Sobre mudar o mundo

“Pois aquele garoto, que iria mudar o mundo. Agora assiste a tudo, de cima do muro”.

Cazuza

Tiananmen square

Faz 25 anos.

Quatro de Junho de 1989. Praça de Tianammen em Pequim na China. Uma multidão de manifestantes, a maioria jovens, protesta por reformas democráticas no partido comunista chinês, pedindo mais transparência e menos corrupção, no que logo viria a entrar para a posteridade como o Massacre da Praça Celestial, após o governo ordenar que o exército Popular da Libertação utilizasse a força para reprimir o movimento, resultando em milhares de mortos e feridos.

O episódio celebrizou uma das cenas mais icônicas do século vinte: a de um cidadão tentando barrar sozinho a coluna de tanques de guerra perfilados para reprimir o movimento. A imagem correu o mundo, mas jamais se conseguiu identificar o paradeiro ou a identidade do destemido rapaz.

Apesar disso, recentemente o jornal The New York Times conseguiu desvendar o paradeiro de outros dois personagens importantes daqueles turbulentos dias: um deles é Wang Dan, incluído na lista negra do governo chinês da época por criar um movimento estudantil autônomo para protestar por reformas.

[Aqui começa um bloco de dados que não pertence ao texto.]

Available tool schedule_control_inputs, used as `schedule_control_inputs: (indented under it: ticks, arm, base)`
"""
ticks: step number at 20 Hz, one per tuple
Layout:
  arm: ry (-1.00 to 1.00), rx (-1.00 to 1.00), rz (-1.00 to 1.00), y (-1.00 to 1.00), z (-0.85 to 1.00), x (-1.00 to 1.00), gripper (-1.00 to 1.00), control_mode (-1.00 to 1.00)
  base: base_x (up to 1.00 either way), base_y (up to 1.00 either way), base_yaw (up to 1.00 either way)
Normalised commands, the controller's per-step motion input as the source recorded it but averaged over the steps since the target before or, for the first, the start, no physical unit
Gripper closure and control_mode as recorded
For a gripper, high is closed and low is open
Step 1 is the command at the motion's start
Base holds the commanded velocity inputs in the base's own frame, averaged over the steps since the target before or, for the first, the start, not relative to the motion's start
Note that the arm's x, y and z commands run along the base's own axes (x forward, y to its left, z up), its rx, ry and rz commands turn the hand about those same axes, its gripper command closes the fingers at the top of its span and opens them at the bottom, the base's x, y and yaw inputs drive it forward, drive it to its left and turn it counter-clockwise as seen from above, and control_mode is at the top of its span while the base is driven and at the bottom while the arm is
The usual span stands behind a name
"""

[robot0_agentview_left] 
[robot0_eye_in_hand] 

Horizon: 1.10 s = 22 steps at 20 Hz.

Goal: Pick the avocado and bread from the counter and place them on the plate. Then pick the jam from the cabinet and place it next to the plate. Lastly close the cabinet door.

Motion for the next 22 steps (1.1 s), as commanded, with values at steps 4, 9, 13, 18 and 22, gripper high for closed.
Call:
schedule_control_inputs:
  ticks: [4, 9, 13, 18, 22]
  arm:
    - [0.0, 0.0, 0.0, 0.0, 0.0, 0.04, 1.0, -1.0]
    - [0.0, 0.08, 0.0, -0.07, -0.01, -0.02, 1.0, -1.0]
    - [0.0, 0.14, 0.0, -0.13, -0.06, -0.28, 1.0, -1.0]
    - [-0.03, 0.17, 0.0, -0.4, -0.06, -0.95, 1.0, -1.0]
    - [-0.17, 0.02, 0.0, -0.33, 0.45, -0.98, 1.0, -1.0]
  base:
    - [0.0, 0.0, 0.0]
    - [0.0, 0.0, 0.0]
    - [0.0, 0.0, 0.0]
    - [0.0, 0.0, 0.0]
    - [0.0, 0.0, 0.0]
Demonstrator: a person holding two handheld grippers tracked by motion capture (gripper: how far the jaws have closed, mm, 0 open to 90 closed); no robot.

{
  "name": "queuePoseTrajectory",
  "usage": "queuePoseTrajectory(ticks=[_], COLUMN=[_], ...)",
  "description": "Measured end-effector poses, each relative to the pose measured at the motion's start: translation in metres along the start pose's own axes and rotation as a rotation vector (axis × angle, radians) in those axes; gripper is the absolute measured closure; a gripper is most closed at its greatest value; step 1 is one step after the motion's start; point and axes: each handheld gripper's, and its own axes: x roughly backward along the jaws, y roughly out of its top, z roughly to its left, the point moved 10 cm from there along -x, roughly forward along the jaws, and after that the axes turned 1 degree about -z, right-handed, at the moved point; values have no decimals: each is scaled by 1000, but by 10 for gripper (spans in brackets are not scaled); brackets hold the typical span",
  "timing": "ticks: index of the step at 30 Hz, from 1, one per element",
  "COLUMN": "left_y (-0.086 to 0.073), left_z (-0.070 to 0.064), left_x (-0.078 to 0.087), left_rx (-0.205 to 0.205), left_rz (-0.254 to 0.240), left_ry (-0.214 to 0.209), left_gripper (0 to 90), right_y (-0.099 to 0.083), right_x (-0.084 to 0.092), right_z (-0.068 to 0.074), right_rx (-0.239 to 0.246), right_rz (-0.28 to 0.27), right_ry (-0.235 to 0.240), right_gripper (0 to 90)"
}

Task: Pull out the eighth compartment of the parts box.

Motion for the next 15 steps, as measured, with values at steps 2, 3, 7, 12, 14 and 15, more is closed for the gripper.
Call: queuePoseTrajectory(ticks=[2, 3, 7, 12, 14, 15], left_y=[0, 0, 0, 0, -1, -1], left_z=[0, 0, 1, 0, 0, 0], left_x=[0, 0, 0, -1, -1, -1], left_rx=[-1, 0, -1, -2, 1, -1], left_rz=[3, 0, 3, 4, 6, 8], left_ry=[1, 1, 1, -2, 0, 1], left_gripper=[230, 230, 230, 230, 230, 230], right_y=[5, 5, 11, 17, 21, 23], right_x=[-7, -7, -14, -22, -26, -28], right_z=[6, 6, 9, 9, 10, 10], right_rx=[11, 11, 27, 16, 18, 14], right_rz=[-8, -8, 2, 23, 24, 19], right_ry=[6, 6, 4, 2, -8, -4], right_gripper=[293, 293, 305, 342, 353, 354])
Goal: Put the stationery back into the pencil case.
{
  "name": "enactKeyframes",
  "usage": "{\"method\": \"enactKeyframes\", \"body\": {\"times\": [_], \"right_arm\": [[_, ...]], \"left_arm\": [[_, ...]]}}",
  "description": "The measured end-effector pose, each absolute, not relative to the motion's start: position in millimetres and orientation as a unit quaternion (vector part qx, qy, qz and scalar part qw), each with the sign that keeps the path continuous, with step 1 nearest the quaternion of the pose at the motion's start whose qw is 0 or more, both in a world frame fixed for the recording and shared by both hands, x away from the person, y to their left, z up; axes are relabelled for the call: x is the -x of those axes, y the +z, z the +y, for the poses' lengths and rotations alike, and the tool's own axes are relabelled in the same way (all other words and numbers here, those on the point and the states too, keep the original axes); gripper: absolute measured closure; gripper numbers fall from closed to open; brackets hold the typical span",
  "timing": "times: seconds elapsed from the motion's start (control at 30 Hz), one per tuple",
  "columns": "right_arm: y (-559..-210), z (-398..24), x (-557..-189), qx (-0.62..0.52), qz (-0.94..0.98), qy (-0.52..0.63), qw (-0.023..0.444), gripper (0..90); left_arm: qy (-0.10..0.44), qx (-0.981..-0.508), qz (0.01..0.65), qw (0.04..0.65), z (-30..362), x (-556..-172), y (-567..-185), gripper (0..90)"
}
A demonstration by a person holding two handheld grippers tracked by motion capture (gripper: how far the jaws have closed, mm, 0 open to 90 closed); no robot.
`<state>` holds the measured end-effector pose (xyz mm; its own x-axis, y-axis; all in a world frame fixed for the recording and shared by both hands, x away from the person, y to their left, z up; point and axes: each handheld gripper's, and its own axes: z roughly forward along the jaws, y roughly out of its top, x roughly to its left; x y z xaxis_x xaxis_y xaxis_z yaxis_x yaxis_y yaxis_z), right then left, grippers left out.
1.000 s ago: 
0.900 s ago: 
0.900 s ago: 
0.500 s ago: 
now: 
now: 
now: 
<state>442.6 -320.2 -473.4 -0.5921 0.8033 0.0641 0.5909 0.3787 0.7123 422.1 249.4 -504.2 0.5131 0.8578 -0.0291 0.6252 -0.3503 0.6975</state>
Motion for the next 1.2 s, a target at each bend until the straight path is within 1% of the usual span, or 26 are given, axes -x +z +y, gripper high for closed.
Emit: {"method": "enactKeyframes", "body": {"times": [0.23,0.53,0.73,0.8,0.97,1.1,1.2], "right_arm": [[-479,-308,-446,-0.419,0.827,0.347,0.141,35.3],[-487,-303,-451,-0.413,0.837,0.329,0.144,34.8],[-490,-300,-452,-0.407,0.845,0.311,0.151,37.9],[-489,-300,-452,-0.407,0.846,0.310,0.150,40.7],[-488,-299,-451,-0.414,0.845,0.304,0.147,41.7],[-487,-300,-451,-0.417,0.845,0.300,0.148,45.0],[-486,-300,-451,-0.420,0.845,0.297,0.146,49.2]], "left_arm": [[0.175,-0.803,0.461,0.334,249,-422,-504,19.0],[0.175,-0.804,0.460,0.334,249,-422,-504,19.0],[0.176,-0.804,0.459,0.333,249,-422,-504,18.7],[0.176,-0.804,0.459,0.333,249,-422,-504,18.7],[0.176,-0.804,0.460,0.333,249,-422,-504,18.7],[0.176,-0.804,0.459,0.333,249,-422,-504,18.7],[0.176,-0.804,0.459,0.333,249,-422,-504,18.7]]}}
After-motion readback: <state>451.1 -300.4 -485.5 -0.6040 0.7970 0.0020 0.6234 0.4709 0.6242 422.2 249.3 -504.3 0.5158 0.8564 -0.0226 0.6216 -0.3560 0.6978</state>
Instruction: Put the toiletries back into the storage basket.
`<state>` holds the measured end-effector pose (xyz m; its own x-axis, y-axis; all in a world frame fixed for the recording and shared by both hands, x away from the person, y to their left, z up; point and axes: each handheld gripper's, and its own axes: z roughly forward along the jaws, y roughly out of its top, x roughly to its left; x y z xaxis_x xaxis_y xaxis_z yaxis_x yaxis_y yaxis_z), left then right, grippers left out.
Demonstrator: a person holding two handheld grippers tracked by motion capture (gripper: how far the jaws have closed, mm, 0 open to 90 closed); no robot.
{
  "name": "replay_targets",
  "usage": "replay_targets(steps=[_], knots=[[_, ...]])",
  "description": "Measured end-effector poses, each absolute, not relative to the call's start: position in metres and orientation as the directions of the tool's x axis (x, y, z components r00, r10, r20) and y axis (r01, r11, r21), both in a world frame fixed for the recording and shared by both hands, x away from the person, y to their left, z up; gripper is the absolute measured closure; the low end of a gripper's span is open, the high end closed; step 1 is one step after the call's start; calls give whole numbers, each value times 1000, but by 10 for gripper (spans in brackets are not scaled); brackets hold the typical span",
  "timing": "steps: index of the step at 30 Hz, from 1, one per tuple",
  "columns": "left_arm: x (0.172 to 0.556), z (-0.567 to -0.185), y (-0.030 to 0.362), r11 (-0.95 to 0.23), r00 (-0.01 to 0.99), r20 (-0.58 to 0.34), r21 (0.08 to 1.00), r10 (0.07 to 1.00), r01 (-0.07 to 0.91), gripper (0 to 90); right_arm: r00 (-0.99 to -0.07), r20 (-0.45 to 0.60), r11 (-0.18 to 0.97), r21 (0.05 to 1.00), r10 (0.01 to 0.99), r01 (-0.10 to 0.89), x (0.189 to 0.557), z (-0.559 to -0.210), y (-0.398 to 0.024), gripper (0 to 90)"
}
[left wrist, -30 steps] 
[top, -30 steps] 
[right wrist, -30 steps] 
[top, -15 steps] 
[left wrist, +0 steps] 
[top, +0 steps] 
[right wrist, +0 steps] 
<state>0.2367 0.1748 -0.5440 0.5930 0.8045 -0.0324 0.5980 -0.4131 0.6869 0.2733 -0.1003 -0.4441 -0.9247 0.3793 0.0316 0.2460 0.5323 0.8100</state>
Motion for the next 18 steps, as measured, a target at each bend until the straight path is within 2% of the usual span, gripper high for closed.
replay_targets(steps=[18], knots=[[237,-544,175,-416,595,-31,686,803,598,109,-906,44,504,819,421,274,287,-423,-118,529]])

Atualmente é professor universitário em Taiwan.

O outro é Xiao Jianhua, líder do sindicato (oficial) de estudantes da Universidade de Pequim à época. Ao contrário de seu colega rebelde, Xiao se alinhou ao governo, inclusive tentando demover seus companheiros da ideia dos protestos.

Atualmente, comanda um império empresarial que se espalha pelos ramos de mineração, construção civil, cimento, investimentos imobiliários e finanças, setores com forte influência estatal na China. Transformou-se num dos homens mais ricos do país, com uma fortuna pessoal estimada em mais de dois bilhões de dólares.

Destino muito diferente, portanto, de seu rebelde companheiro de universidade.

Em que ponto as pessoas desistem de mudar o mundo em favor de mudar a própria vida? Mudar o mundo ainda é uma utopia viável?

Seria o pragmatismo uma muleta semântica para justificar a renúncia do sonho em nome do “possível”?

Lembro de um trecho do documentário “Entre atos”, que mostra os bastidores da primeira eleição vitoriosa do ex-presidente Lula, quando no jato que o levaria a mais um comício ele confessa ao seu interlocutor, numa lição de pragmatismo desconcertante, que a aliança com lideranças políticas das quais o PT sempre defenestrou era apenas um pequeno preço a pagar em prol de um projeto maior de governo.

Episódio ainda mais prosaico ocorreu em São Paulo, no dia da abertura da Copa, quando um pai viu pela televisão o próprio filho adolescente participando de um protesto violento na zona leste da cidade, e resolveu ir à manifestação para tira-lo à força:

pai tira filho protesto– Eu tou no meu direito pai.

– Você vai ter o seu direito quando trabalhar e ganhar o próprio dinheiro. Escuta o seu pai…

– Eu quero escola melhor.

– Não é você que vai mudar o mundo, meu filho.

– Mas eu tento, deixa eu fazer a minha parte.

– Vamos pra casa, por favor. Eu te amo cara, não quero que você se machuque.

– Eu também te amo pai.

E então se foram, o pai gordo e careca e o filho magricela e cheio de espinhas, abraçados, desviando de pedras, bombas de gás e balas de borracha que atiravam black blocs encapuzados e policiais militares fardados, cada um ao seu modo, lutando pelo mundo que acham melhor ou simplesmente pelo pão de cada dia.